Le possibili applicazioni dei droni sono pressoché infinite: dalla videosorveglianza, alla fotografia, passando per le spedizioni e la salvaguardia ambientale. L’agricoltura, tuttavia, sembra il settore produttivo maggiormente interessato a usare gli APR (Aeromobili a Pilotaggio Remoto) in maniera intensiva fin da subito e non solo per attività d’irrigazione o disinfestazione. Gli agricoltori vedono nei droni gli strumenti ideali per la cosiddetta “agricoltura di precisione”, ossia la mappatura costante delle piantagioni, utilissima per la programmazione dell’attività e per ridurre al minimo lo spreco di risorse, intervenendo solo sulle piante che ne hanno reale bisogno.
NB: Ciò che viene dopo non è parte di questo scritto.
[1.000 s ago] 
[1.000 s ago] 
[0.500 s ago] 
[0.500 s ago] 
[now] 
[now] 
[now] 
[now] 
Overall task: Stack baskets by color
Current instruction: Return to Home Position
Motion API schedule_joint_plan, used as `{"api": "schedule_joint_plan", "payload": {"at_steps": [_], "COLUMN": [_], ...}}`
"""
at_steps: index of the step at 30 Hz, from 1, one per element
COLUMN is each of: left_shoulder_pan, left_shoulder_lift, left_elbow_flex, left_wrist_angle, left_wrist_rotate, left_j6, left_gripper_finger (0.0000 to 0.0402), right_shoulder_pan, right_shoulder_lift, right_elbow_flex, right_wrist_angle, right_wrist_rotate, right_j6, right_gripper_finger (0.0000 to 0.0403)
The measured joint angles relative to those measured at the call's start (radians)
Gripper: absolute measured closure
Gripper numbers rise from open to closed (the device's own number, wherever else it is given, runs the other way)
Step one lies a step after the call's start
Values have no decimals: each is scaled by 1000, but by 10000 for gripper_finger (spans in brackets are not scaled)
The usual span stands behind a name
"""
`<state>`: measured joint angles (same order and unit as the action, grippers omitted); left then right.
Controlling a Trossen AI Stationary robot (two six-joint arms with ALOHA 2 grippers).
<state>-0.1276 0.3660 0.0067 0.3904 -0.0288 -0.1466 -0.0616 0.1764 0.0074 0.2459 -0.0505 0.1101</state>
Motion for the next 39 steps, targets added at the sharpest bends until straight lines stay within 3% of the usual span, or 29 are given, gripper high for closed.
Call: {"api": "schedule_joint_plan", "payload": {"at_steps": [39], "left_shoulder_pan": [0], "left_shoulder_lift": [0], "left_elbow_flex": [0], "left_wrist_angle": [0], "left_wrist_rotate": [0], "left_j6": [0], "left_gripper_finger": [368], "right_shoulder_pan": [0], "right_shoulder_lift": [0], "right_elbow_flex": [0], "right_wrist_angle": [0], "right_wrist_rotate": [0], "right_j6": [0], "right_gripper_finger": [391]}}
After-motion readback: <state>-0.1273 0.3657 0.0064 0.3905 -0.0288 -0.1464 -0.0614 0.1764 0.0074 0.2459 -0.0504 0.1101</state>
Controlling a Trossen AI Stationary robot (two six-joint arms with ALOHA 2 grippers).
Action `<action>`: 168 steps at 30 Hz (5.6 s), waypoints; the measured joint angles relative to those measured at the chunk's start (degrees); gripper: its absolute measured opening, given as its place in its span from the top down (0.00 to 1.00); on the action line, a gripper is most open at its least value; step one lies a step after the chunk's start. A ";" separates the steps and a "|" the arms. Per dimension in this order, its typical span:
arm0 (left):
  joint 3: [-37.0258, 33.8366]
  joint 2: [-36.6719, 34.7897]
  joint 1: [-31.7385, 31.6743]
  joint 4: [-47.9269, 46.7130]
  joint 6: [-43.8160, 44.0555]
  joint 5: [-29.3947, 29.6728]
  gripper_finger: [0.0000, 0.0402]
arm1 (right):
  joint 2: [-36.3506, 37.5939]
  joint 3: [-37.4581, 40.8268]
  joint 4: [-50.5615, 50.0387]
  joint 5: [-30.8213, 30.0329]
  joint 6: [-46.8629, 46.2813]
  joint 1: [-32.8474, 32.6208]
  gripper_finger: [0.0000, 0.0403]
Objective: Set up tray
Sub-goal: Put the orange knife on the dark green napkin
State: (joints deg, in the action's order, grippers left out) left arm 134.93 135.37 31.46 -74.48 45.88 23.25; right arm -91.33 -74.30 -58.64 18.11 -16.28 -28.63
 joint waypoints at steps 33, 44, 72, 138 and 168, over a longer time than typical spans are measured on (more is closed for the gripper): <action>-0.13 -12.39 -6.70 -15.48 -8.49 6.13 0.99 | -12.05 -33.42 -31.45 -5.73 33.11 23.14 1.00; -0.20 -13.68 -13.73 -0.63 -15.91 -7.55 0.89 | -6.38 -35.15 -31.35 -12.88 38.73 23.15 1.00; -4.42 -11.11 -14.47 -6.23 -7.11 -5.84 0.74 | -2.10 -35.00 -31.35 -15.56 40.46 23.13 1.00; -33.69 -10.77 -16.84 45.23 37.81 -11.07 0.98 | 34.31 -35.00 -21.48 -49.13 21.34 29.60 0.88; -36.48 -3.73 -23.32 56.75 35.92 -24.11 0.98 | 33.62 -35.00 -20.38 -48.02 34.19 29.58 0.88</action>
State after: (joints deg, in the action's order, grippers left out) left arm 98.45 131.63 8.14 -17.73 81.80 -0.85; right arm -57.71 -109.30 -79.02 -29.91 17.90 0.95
APR e agricoltura di precisione

A Piacenza è recentemente stata stipulata una collaborazione tra la Facoltà di Scienze agrarie, alimentari e ambientali dell’Università Cattolica del Sacro Cuore e la filiera dei droni civili con FIAPR (Federazione Italiana Aeromobili a Pilotaggio Remoto) in testa. L’obiettivo è proprio sviluppare un fattivo programma per l’utilizzo dei droni nel settore agricolo, con uno speciale focus sull’agricoltura di precisione. I droni, in estrema sintesi, saranno utilizzati per il conteggio complessivo del numero di piante, per identificare le aree che hanno bisogno di un’irrigazione specifica, osservare gli esemplari con patologie, individuare la frutta e la verdura già giunta a maturazione e pronta per essere raccolta, calcolare gli indici di crescita della vegetazione e molto, molto altro.

In volo a Piacenza

Già in data venerdì 11 settembre, alcuni operatori aderenti a FIAPR si sono dati appuntamento a Vicobarone per dare il via all’ambizioso progetto. I primi voli dei droni sono stati effettuati in mattinata sopra i vigneti della zona grazie ad APR equipaggiati con particolari sensori in grado di registrare immagini anche in bande non visibili all’occhio umano: funzionalità necessaria per produrre, grazie a specifici software, indici di valutazione delle piante e del suolo. L’intero lavoro sarà presentato il prossimo 16 ottobre quando, presso il centro congressi della Cattolica di Piacenza, avrà luogo la prima giornata di formazione sulla Geomatica organizzata da FIAPR in collaborazione con la locale Facoltà di Scienze agrarie, alimentari e ambientali e con il Dipartimento di Ingegneria dell’Università di Ferrara.